Accounting firm Deloitte has revealed a breach that may have compromised some of its blue-chip clients such as the world’s largest banks and American government agencies.
The breach, which was US-focused, could have given hackers access to all areas, usernames, passwords, IP addresses, architectural diagrams for business and health information.
The Guardian said the firm discovered the hack in March, but the cyber attackers could have hacked into its systems as far back as October or November 2016.
The hack, which compromised the company’s global email service through an “administrator account,” required only a single password and lacked a “two-step” verification, sources told the Guardian who first reported the hack.
At least six of Deloitte’s clients have been told their information was “impacted” by the hack that exposed some 5 million emails.

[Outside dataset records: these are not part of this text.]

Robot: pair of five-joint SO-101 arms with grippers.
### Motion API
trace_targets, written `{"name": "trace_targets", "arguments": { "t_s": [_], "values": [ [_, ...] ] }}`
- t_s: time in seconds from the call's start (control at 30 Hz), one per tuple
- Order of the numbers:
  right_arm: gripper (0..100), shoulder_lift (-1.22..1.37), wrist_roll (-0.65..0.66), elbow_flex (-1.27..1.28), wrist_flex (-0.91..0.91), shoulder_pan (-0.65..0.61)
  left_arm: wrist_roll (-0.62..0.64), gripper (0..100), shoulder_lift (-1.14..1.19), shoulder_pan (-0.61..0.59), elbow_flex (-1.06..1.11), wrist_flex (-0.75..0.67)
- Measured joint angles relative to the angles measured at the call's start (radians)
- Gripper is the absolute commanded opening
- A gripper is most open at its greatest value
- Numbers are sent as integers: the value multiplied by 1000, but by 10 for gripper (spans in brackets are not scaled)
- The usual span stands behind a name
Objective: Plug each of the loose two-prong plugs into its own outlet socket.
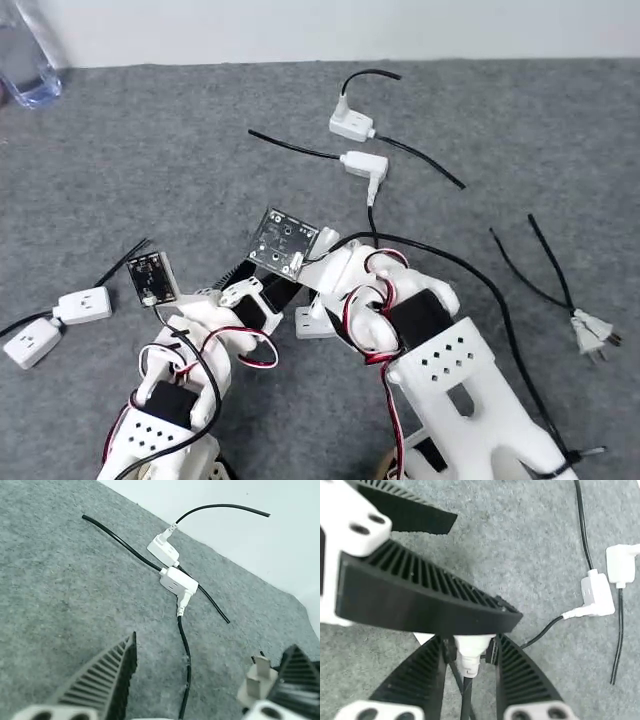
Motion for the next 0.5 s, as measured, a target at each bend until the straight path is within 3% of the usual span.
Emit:
{"name": "trace_targets", "arguments": {
  "t_s": [0.5],
  "values": [
    [8,-146,-14,0,83,0,5,417,-9,3,-2,-9]
  ]
}}
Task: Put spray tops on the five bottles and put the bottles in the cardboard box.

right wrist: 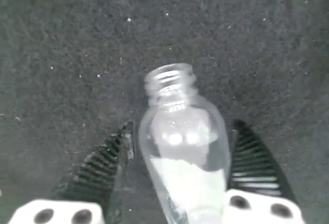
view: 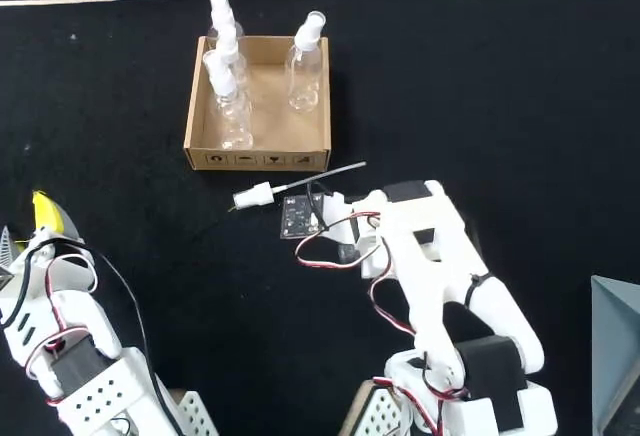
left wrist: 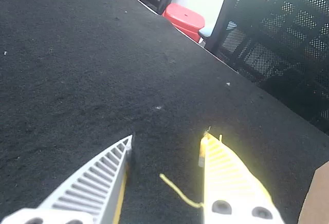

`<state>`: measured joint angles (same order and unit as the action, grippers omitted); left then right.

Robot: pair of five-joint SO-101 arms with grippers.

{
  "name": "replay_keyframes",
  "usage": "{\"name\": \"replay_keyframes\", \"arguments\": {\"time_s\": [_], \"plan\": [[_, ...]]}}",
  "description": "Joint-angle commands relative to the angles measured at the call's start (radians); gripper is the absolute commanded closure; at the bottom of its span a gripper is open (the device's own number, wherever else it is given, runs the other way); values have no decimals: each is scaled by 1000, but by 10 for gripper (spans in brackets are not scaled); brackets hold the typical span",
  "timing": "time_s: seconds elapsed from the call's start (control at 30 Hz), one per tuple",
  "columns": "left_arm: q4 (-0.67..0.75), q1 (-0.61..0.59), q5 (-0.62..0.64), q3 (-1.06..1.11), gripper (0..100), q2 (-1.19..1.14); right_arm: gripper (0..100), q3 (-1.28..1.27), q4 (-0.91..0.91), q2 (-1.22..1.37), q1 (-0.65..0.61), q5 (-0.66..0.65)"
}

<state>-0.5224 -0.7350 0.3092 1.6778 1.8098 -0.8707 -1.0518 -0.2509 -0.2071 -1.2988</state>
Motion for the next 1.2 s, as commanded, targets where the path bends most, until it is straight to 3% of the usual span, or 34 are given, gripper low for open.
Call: {"name": "replay_keyframes", "arguments": {"time_s": [0.0, 0.17, 0.47, 0.8, 0.93, 1.17], "plan": [[-8, 1, -5, 22, 805, 11, 882, -1, 12, -62, -25, 17], [-8, 2, -5, 22, 805, 11, 930, -1, 0, -68, -18, 26], [-8, 2, -5, 22, 805, 11, 950, 94, -117, -70, -26, 233], [-8, 2, -5, 22, 805, 11, 969, 216, -288, -70, -29, 241], [-8, 4, -5, 22, 805, 11, 972, 266, -381, -70, -86, 242], [-8, 4, -5, 22, 805, 11, 987, 421, -465, -70, -224, 502]]}}
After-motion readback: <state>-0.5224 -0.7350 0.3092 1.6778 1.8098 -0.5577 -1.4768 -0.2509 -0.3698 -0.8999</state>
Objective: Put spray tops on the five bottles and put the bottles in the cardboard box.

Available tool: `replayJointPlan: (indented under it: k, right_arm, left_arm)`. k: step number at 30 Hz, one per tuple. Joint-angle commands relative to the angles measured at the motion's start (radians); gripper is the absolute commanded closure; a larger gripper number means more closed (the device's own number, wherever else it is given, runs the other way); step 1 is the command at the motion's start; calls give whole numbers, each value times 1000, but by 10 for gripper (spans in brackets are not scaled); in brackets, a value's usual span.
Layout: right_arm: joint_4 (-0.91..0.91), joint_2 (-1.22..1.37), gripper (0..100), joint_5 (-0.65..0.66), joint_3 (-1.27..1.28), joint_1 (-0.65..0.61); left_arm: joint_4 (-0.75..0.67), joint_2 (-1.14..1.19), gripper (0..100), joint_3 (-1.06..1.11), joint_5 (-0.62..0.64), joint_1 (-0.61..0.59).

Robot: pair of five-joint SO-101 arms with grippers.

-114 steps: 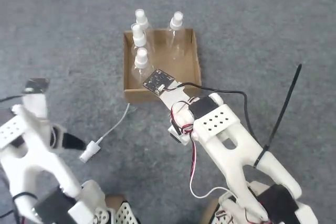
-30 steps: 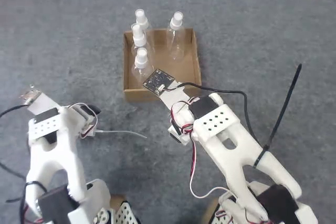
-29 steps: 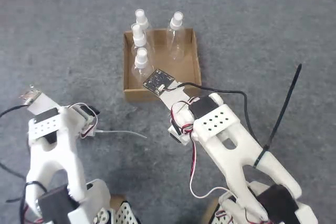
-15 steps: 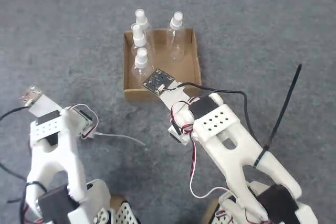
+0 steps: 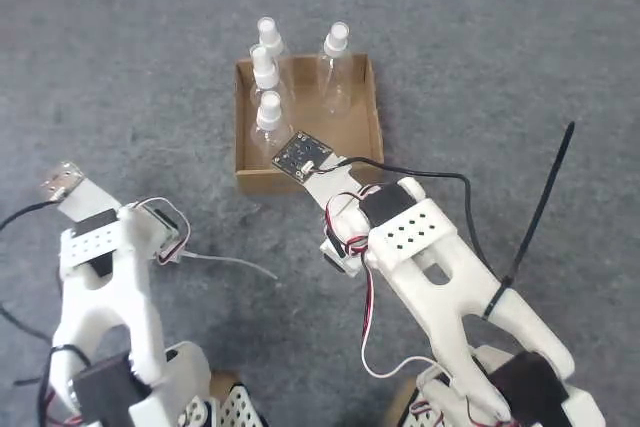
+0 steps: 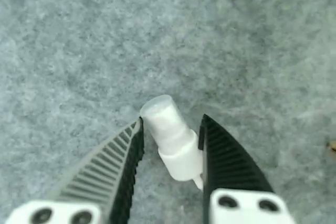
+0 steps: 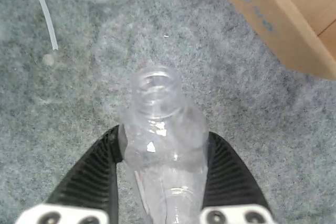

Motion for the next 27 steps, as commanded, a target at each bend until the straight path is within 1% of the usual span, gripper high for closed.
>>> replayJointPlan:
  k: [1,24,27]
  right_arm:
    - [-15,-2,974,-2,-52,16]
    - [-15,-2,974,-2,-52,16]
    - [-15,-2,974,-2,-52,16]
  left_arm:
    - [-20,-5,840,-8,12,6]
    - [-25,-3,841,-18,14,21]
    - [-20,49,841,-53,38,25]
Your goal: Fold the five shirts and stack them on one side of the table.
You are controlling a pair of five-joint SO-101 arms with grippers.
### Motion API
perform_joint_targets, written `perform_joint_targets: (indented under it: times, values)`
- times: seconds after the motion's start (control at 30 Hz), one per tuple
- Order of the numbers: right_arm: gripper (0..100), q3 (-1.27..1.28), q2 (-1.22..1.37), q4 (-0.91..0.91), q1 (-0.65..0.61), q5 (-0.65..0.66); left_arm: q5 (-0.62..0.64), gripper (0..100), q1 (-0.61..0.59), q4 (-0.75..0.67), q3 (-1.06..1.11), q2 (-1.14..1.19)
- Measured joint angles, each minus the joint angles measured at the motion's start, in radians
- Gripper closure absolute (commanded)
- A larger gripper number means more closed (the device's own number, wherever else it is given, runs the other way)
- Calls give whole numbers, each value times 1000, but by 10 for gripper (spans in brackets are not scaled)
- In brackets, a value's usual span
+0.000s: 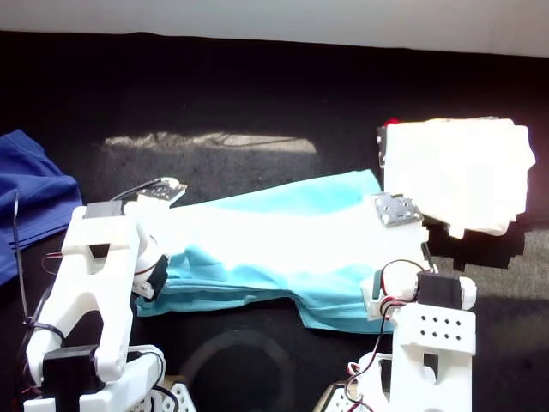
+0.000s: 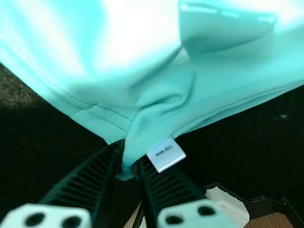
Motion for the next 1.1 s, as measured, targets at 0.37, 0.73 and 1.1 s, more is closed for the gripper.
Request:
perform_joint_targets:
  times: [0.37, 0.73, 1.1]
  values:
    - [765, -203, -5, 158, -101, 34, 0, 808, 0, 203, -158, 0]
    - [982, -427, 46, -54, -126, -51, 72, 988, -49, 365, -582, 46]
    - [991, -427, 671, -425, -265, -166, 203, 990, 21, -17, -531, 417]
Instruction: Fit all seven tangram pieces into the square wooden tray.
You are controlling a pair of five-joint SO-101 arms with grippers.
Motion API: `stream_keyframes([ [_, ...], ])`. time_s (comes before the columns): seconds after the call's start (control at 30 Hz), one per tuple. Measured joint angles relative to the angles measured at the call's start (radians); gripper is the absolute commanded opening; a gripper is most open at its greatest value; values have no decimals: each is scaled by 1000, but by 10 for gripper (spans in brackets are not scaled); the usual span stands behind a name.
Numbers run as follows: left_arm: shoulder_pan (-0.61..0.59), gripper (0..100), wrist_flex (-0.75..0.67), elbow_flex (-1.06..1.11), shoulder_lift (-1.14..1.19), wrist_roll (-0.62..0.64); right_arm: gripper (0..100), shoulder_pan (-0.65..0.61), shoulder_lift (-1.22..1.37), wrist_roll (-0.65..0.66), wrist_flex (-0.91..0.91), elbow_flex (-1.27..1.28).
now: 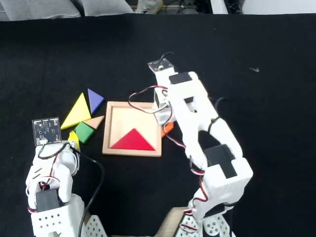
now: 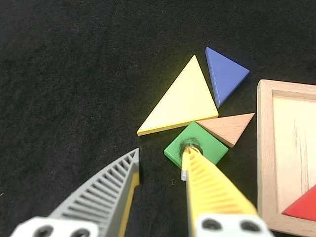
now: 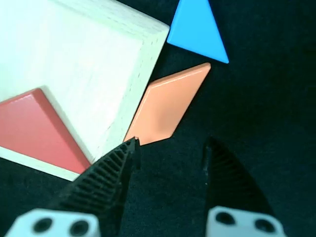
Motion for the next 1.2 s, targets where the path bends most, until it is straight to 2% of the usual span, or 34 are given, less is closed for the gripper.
stream_keyframes([
  [0.23,0,152,0,0,0,0,211,-55,0,15,-11,0],
  [0.93,0,152,0,0,0,2,211,-32,170,2,-49,-92],
  [1.2,0,152,0,0,0,2,177,100,180,3,-51,-94],
])
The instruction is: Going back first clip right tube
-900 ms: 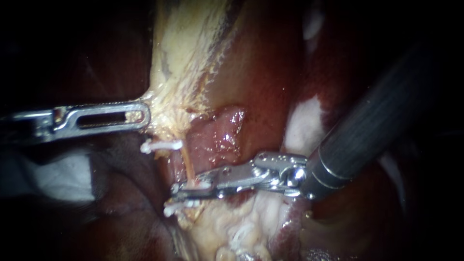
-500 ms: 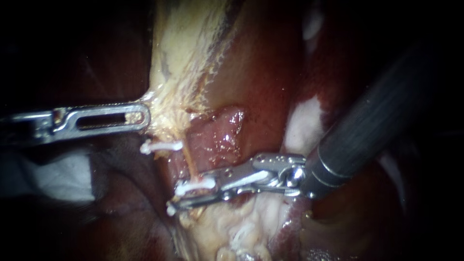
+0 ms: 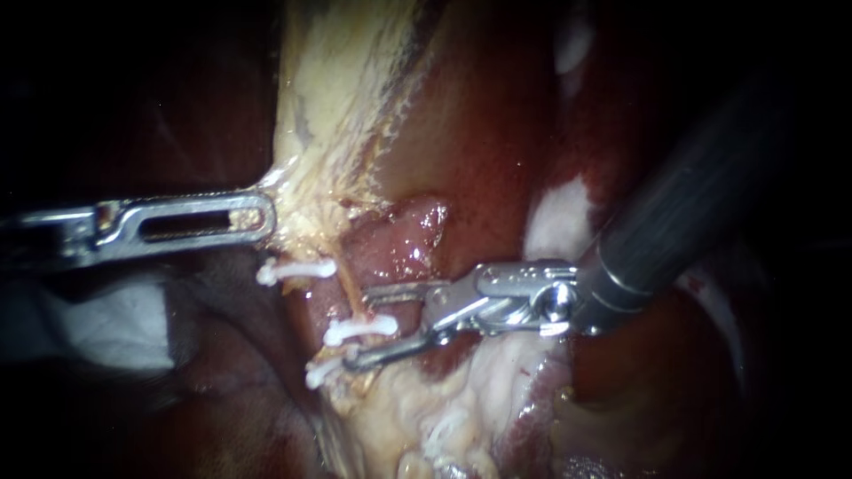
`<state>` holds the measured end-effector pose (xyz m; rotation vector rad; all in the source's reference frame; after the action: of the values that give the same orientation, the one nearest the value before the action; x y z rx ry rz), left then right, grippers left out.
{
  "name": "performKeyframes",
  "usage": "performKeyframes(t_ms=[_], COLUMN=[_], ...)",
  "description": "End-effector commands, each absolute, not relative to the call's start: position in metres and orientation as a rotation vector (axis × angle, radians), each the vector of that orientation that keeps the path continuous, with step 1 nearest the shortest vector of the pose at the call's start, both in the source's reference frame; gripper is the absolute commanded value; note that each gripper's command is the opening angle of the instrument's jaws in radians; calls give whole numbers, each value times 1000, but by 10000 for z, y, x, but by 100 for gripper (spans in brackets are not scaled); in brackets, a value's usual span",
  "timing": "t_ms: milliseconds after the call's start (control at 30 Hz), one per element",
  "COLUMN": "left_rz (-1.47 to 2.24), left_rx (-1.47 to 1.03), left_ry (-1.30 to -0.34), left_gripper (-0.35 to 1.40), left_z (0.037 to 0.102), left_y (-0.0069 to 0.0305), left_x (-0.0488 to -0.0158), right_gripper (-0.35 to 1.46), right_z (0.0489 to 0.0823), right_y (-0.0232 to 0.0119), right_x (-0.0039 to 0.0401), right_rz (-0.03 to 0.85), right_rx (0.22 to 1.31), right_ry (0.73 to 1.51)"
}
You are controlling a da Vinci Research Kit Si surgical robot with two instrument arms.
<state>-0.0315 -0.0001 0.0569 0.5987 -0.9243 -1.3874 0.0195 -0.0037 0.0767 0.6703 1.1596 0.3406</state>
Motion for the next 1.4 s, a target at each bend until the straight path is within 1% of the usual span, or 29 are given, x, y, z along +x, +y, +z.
performKeyframes(t_ms=[33, 200, 400, 567, 733, 933, 1100, 1400], left_rz=[-1387, -1387, -1387, -1386, -1385, -1385, -1384, -1380], left_rx=[599, 599, 599, 600, 600, 599, 598, 591], left_ry=[-924, -924, -924, -924, -924, -925, -925, -929], left_gripper=[-35, -35, -35, -35, -35, -35, -35, -35], left_z=[569, 569, 569, 571, 573, 576, 578, 594], left_y=[-1, -1, 0, 0, 2, 1, 1, -8], left_x=[-315, -314, -314, -313, -312, -312, -312, -324], right_gripper=[60, 60, 60, 60, 60, 60, 60, 60], right_z=[764, 750, 726, 706, 688, 667, 654, 651], right_y=[-36, -35, -30, -16, 0, 14, 19, 19], right_x=[191, 169, 121, 81, 52, 33, 25, 22], right_rz=[334, 323, 294, 295, 299, 301, 290, 290], right_rx=[670, 671, 643, 622, 600, 582, 570, 571], right_ry=[1161, 1169, 1187, 1195, 1204, 1213, 1219, 1220])
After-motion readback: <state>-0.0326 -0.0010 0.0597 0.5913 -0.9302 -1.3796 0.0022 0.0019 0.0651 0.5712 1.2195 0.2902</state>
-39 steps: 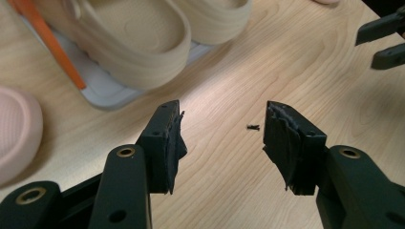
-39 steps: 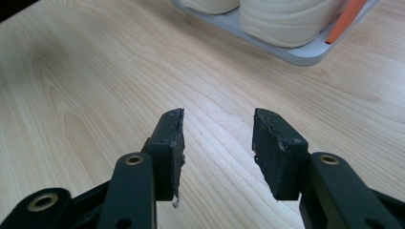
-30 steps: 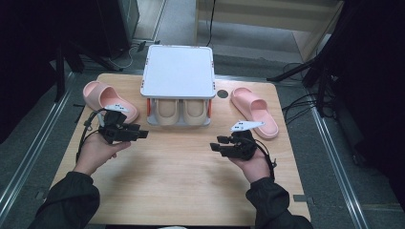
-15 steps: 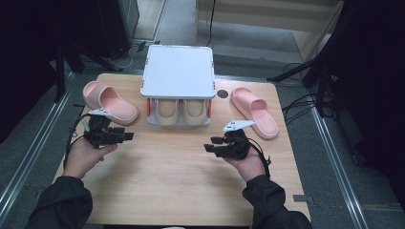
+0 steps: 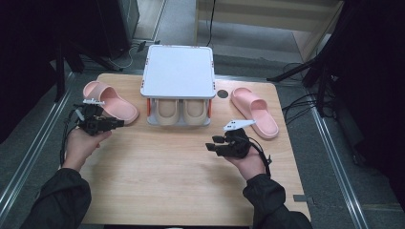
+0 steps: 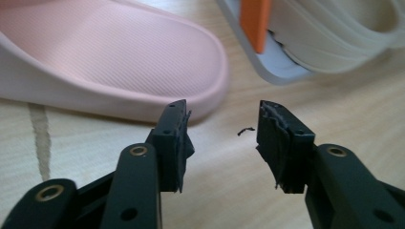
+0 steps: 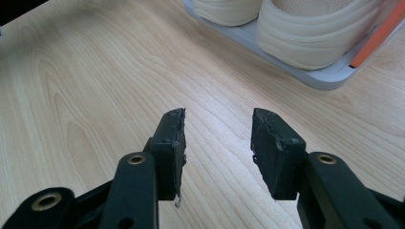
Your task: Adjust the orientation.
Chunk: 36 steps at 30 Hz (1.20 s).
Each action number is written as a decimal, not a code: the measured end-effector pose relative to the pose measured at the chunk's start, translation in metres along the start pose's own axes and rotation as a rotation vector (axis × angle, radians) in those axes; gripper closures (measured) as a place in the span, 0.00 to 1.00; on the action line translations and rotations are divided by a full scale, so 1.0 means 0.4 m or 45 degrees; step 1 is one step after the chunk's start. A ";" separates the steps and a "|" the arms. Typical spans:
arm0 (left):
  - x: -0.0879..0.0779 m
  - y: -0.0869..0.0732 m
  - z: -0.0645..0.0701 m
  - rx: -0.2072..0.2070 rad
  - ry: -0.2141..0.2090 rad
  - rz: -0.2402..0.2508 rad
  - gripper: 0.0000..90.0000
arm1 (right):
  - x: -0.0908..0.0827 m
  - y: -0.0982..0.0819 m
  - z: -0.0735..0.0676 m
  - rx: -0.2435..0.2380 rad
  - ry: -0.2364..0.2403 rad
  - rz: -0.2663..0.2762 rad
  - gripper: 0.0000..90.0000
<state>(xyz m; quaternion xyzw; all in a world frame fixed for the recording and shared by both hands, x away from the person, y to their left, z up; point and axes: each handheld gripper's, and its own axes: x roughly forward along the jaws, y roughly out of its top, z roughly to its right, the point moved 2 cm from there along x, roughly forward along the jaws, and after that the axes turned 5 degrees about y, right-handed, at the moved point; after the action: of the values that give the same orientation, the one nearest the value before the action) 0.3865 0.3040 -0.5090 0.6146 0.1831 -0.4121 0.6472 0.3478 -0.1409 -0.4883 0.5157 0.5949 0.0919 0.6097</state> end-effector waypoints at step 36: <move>0.050 0.071 -0.157 -0.120 0.213 -0.027 0.81 | -0.034 -0.043 0.007 0.040 -0.049 -0.017 0.65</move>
<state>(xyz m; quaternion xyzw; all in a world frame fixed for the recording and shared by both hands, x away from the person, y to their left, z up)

A Deloitte spokeswoman said, however, that “only very few clients” were affected.
“The review has enabled us to understand what information was at risk and what the hacker actually did, and demonstrated that no disruption has occurred to client business, to Deloitte’s ability to continue to serve clients, or to consumers,” the spokeswoman said, according to Reuters.
The internal review, “Windham,” has involved specialists analyzing documents for six months trying to map out exactly where hackers went by analyzing the electronic footprint of searches that were made. The team is said to be working out of the Rosslyn, Virginia office.
The internal review is still ongoing and so far it is not known who is responsible: whether it was a lone wolf, a business rival or the result of a state-sponsored hacker.
Deloitte is one of the world’s big four accounting firms. Headquartered in New York, it reported a record $ 37 billion in revenue last year.
The company provides auditing, tax consultancy and high-end cybersecurity advice to large banks, global firms, and US government agencies, among others.
Earlier this month, Equifax, the US credit monitoring agency, admitted the personal data of 143 million US customers had been accessed or stolen in a massive hack in May. It also revealed it was also the victim of an earlier breach in March.